Tuesday, December 13, 2005

American Nightmoral

Catchy title, no? Let me self-congratulate. A google search comes up empty, until now I guess.

This is not a "Top 20" post, but one of a rarer sort. I completed a book, in conjunction with the Bay Ridge Jewish Center's Book Club, I just finished reading Philip Roth's The Plot Against America.

This frightening novel, a fictional "what if...." scenario, is extremely riveting, as the reader is confronted by an America that takes a turn for the worse when Charles A. Lindbergh defeats FDR in the 1940 presidential election.

Roth is a great writer, although he has not cracked my top 20 list which is, admittedly a tough list to make. I also must admit that I have not read a lot of Philip Roth, only Portnoy's Complaint and Sabbath's Theater.

Portnoy is a classic, but Sabbath's Theater was my favorite of the three I have read. I also acknowledge that he has written numerous other books that have received awards and acclaim that are most likely very good as well. I started American Pastoral, but my attention wandered and I moved on.

Nonetheless, I would recommend The Plot Against America as a valuable lesson in alternate history. Of course, one of the most famous "alt-history" books is by another Philip, the science fiction pioneer Philip K. Dick, whose The Man in the High Castle envisions a futuristic world in which, if you judge a book by its cover, the Germans and Japanese won WWII. In so mentioning ths book, I realize that Dick isn't on the top 20 list, either, and I gave pause to consider if that was not a grave error on my part. After some reflection, I would say no, that despite reading a dozen of his books, that the novels tend to blend in to one another in a rather Dickian paranoia, that his short stories tend to be stronger. With that in mind, it is no surprise that his posthumous contributions as the man in the "film based on the short story by" are the basis for his growing cult status. His official site is a rather nice place to start, if you're interested in reading some of his work.
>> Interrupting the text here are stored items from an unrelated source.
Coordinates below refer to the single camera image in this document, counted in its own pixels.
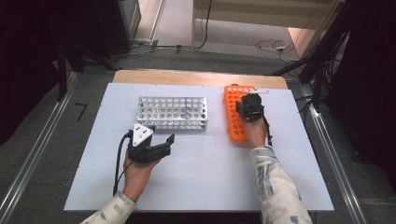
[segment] gray floor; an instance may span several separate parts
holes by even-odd
[[[124,56],[115,59],[114,63],[124,69],[167,69],[251,75],[268,74],[284,65],[279,60],[273,59],[263,60],[257,57],[197,51],[182,51],[176,54],[173,50]],[[78,75],[77,86],[69,104],[8,223],[79,223],[90,214],[64,212],[63,208],[106,85],[111,82],[114,73],[100,65],[89,63],[84,74]],[[293,91],[295,98],[301,97],[300,84],[297,83],[296,78],[289,75],[285,75],[284,78],[288,80],[288,86]],[[57,87],[43,98],[12,138],[0,146],[0,176],[2,177],[0,190],[2,195],[6,192],[9,183],[19,171],[32,148],[54,107],[56,97]],[[77,118],[81,107],[75,103],[88,104],[80,121],[77,121]],[[297,105],[302,108],[304,101],[297,101]],[[381,170],[373,165],[362,164],[360,161],[352,161],[349,158],[353,148],[348,142],[347,129],[338,118],[326,109],[325,105],[322,106],[322,110],[330,135],[358,198],[363,199],[363,202],[368,202],[365,199],[394,198],[395,193]],[[352,223],[317,131],[309,116],[306,119],[306,130],[318,155],[318,164],[323,177],[329,183],[327,188],[335,208],[333,212],[317,213],[317,223]],[[381,202],[383,200],[362,204],[369,223],[395,223],[396,205]]]

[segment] camouflage sleeve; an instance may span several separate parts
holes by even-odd
[[[262,201],[262,223],[312,223],[300,193],[269,146],[251,150]]]
[[[113,199],[101,210],[88,217],[80,224],[89,223],[125,223],[129,215],[136,209],[136,203],[118,191]]]

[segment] sleeve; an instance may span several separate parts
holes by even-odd
[[[280,166],[273,149],[255,147],[251,156],[262,201],[262,223],[312,223],[300,193]]]
[[[118,191],[104,208],[88,217],[80,224],[121,224],[125,223],[129,215],[136,209],[136,203]]]

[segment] white tabletop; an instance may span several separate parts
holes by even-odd
[[[291,91],[269,92],[261,97],[275,154],[308,211],[332,211]],[[206,131],[162,130],[153,135],[153,146],[163,143],[171,133],[176,137],[171,155],[162,159],[151,174],[138,202],[140,211],[261,210],[248,145],[230,142],[226,132],[223,88],[116,83],[107,86],[64,210],[98,210],[112,198],[118,146],[122,136],[134,127],[139,96],[206,97],[208,107]]]

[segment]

But this post started with Roth and so it shall end. The swastika is featured prominently on the book's cover, as anti-semitism during the 1940's is the driving force behind this good novel. I thought it would be interesting to see how the cover of the book appeared in Germany, where the symbol is illegal:

Interesting, and I'll leave you on this note. Obviously the swastika is gone but, it should be noted, the title has changed in translation to The Conspiracy Against America. Why change the title? Too inflammatory? Is the word plot not in the German language? Something to wonder about...


Anonymous said...

Let us not forget Stephen Fry's "Making History" in which an earnest history graduate student and an aging German physicist prevent Adolf Hitler's conception resulting in a brave new world that is in some ways better than ours but in most ways even worse. For those of you unfamiliar with Stephen Fry, he is a brilliant British comedian and author. The book was well worth the read.

Anonymous said...

As a german speaker, I'd like to point out that "Verschwörung" is a good translation of "plot", since the difference between "plot" and "conspiracy" is hard to express in German. "Komplott" would have been closer but it's an old word and nowadays largely synonymous with "Verschwörung".

Changing the cover to replace the swastika with an X is indeed weird. Normally, the swastika is allowed to be used for educational publications but possibly the publisher didn't want to attract readers that considered the alternative history to be rather better than the actual history. There always have been those in Germany.

Aside from that, it's a great and shocking book, it taught me much about anti-semitism and how fragile democracies are, how quickly and willingly people succumb to violence and hate.